**INSTRUCTIONS FOR THE TASK**: Can you pull out each line of the data below that includes the word "edges"?

▼▼▼

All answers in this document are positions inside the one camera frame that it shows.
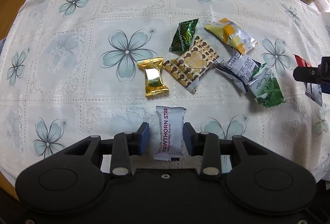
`screw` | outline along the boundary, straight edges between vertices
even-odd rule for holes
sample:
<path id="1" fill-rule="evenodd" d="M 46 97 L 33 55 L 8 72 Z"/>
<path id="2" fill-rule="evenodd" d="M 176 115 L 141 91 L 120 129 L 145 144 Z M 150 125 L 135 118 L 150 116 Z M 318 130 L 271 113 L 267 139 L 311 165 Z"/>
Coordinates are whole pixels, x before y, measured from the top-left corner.
<path id="1" fill-rule="evenodd" d="M 164 178 L 164 179 L 169 179 L 171 176 L 169 175 L 169 174 L 163 174 L 162 175 L 162 178 Z"/>
<path id="2" fill-rule="evenodd" d="M 217 175 L 220 171 L 216 167 L 206 167 L 203 169 L 203 174 L 205 175 Z"/>
<path id="3" fill-rule="evenodd" d="M 112 170 L 112 173 L 117 176 L 123 176 L 128 174 L 128 169 L 125 167 L 116 167 Z"/>

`heart-shaped label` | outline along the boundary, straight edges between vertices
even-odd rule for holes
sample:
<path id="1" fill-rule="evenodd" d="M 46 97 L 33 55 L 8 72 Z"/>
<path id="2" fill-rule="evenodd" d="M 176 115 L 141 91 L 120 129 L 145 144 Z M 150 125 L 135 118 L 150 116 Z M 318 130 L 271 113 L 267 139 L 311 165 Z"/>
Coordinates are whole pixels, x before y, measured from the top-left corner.
<path id="1" fill-rule="evenodd" d="M 184 59 L 184 65 L 189 68 L 203 68 L 203 55 L 199 51 L 193 51 L 190 57 Z"/>

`tablecloth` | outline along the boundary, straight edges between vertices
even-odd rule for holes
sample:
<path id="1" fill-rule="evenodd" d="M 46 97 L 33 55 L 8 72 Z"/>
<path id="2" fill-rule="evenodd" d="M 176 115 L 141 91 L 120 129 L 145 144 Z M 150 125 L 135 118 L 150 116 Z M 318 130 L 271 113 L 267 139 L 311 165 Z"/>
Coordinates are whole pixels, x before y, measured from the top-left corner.
<path id="1" fill-rule="evenodd" d="M 188 92 L 165 69 L 167 95 L 145 97 L 136 60 L 169 52 L 179 22 L 199 18 L 196 34 L 219 55 L 234 55 L 204 25 L 228 18 L 258 45 L 248 54 L 271 67 L 286 102 L 265 108 L 216 69 Z M 296 82 L 294 54 L 313 66 L 329 55 L 330 18 L 299 0 L 26 0 L 0 57 L 0 171 L 14 184 L 33 163 L 92 134 L 113 138 L 150 124 L 144 156 L 133 169 L 199 167 L 200 158 L 155 161 L 160 143 L 156 105 L 186 108 L 184 121 L 222 139 L 243 135 L 329 178 L 329 96 L 323 106 Z M 102 170 L 109 170 L 109 156 Z M 223 171 L 231 165 L 222 157 Z"/>

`brown patterned candy wrapper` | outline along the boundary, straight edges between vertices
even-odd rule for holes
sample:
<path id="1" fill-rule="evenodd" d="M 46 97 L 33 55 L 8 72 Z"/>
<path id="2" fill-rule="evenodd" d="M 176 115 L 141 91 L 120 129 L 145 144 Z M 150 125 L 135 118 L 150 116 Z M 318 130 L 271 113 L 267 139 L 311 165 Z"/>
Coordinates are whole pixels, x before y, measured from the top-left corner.
<path id="1" fill-rule="evenodd" d="M 196 36 L 189 51 L 177 59 L 166 61 L 163 65 L 189 92 L 194 93 L 199 85 L 199 79 L 218 58 L 217 52 L 206 41 Z"/>

▲▲▲

**RESULT FOR THIS EXERCISE**:
`screw` | outline along the boundary, straight edges between vertices
`heart-shaped label` | outline along the boundary, straight edges between vertices
`tablecloth` | outline along the boundary, straight edges between vertices
`brown patterned candy wrapper` | outline along the boundary, straight edges between vertices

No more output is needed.